Nevertheless, data from the recent past is usually hot and we want all the nodes to chip in when servicing those requests. So next, we shard.
Sharding the Data
The same one month’s data (2 TB) was loaded onto 5 nodes with no replicas. Each Elastic node had one shard on it. We choose 5 nodes to have a few unused nodes. They would come in handy in case the cluster started to falter and needed additional capacity, and to test recovery scenarios. Meanwhile, the free nodes were used to load data into Elastic and acted as jMeter slave nodes.
With 5 nodes in play,
- Response time dropped to 6 seconds (40% gain) for a query that scanned 15 days
- Filtered queries were the most consistent performers
- As a query scanned more records due to an increase in the date range, the response time also grew with it linearly
- A force merge to 20 segments resulted in a response time of 2.5 seconds. This showed a good amount of time was being spent in processing results from individual segments, which numbered over 300 in this case. While tuning the segment merge process is largely automatic starting with Elastic 2.0, we can influence the segment count. This is done using the translog settings discussed before. Also, remember we can’t run a force merge on a live index taking reads or writes, since it can saturate available disk IO
- Be sure to set the “throttle.max_bytes_per_sec” param to 100 MB or more if you’re using SSDs, the default is too low
- Having the source documents stored in Elastic did not affect the response time by much, maybe 20ms.
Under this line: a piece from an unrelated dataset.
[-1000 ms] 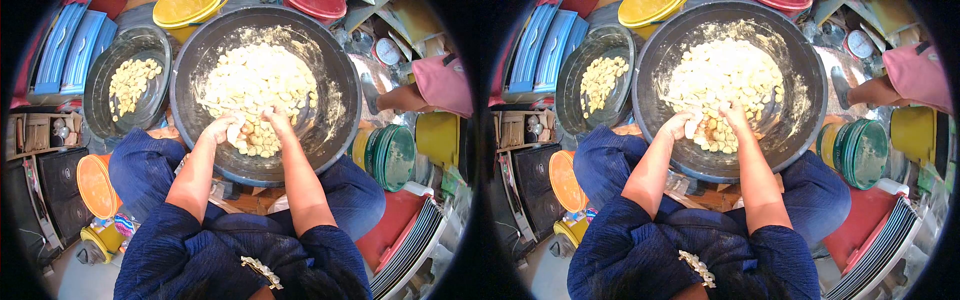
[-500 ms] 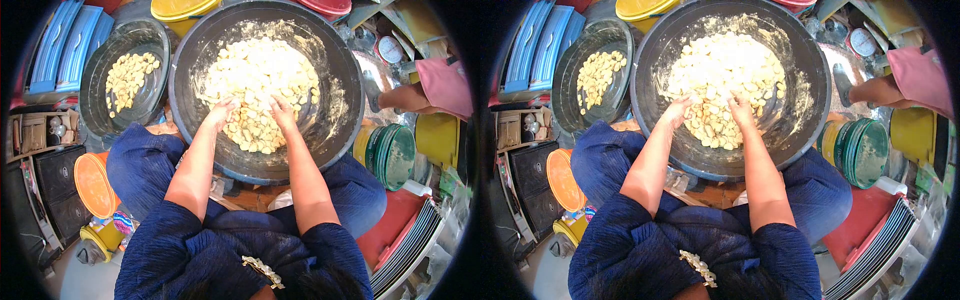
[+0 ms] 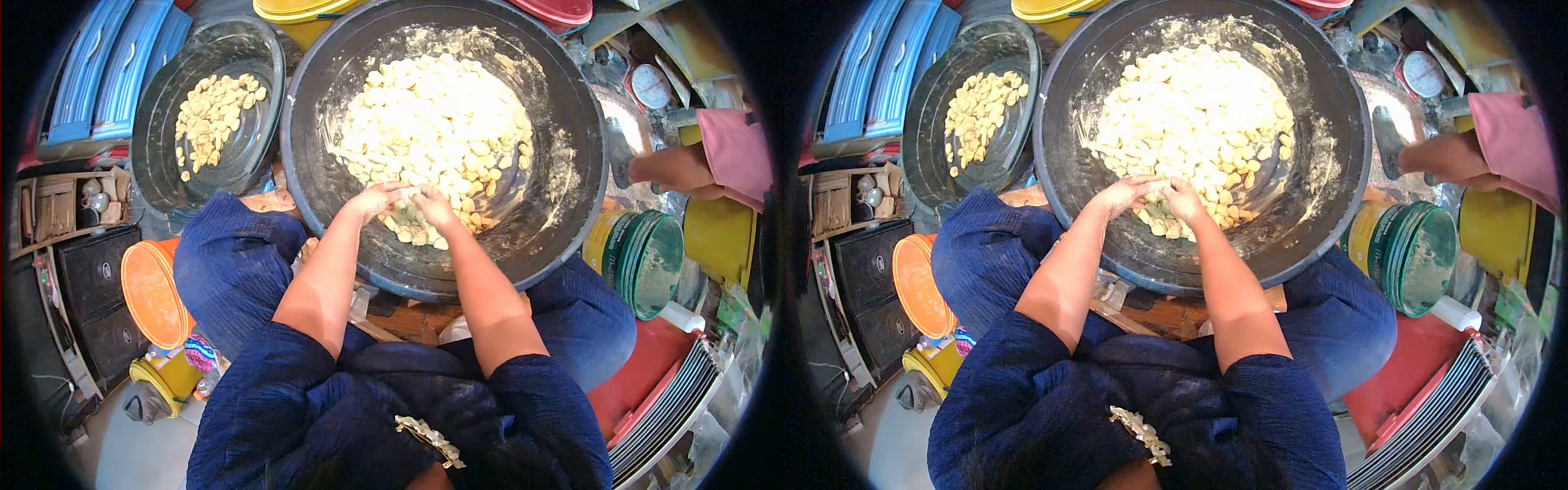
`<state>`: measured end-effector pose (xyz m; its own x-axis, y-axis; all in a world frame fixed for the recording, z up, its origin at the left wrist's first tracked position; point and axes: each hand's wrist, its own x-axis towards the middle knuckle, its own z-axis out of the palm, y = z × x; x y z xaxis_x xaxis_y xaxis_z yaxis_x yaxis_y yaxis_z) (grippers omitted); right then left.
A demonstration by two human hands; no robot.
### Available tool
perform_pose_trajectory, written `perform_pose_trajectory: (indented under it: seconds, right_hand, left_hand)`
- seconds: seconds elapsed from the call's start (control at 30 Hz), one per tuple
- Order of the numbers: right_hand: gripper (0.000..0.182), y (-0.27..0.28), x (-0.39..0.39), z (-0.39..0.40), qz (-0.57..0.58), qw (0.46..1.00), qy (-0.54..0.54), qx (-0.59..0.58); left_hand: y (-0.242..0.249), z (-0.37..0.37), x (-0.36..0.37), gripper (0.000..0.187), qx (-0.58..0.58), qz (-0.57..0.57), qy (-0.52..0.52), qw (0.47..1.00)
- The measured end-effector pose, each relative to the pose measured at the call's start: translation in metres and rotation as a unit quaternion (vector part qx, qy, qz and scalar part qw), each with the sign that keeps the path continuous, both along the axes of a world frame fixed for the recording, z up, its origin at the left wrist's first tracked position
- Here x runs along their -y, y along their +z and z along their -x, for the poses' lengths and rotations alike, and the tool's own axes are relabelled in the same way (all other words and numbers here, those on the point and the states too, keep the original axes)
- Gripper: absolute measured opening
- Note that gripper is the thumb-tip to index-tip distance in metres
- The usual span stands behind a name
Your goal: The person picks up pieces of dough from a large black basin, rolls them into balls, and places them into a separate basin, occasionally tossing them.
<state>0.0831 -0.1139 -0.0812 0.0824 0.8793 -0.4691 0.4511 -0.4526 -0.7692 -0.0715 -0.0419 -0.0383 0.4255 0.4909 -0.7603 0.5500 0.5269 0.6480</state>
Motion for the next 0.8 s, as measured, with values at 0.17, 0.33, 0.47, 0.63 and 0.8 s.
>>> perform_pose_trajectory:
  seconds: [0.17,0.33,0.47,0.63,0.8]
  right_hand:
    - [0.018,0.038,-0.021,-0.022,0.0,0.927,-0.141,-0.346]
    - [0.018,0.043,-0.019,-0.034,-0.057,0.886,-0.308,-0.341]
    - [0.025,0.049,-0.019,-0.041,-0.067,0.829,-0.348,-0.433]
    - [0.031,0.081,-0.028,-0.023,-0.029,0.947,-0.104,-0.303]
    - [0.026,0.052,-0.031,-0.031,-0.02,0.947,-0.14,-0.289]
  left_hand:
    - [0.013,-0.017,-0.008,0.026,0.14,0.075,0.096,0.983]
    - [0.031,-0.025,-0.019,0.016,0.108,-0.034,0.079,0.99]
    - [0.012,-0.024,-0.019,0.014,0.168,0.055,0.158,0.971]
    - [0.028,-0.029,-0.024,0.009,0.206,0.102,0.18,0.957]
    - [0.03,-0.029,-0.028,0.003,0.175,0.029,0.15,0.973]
It’s surely more performant than having them off cluster on say Couchbase or Oracle. This is due to Lucene storing the source in a separate data structure that’s optimized for Elastic’s scatter gather query format and is memory mapped (see fdx and fdt files section under Lucene’s documentation). Having SSDs helped, of course
The final configuration we used had 5-9 shards per index depending on the age of the data. Each index held a week’s worth of data. This got us a reasonable shard count across the cluster but is something we will continue to monitor and tweak, as the system grows.
We saw response times around the 200 ms mark to retrieve 500 records after scanning 15 days’ worth of data with this setup. The cluster had 6 months of data loaded into it at this point.
Shard counts impact not just read times; they impact JVM heap usage due to Lucene segment metadata as well as recovery time, in case of node failure or a network partition. We’ve found it helps Elastic during rebalance if there are a number of smaller shards rather than a few large ones.
We also plan to spin up multiple instances per node to better utilize the hardware. Don’t forget to look at your kernel IO scheduler (see hardware recommendations ) and the impact of NUMA and zone reclaim mode on Linux.
Elastic is a feature rich platform to build search and data intensive solutions. It removes the need to design for specific use cases, the way some NoSQL databases require. That’s a big win for us as it enables teams to iterate on solutions faster than would’ve been possible otherwise.
As long as we exercise due care when setting up the system and validate our assumptions on index design, Elastic proves to be a reliable workhorse to build data platforms on.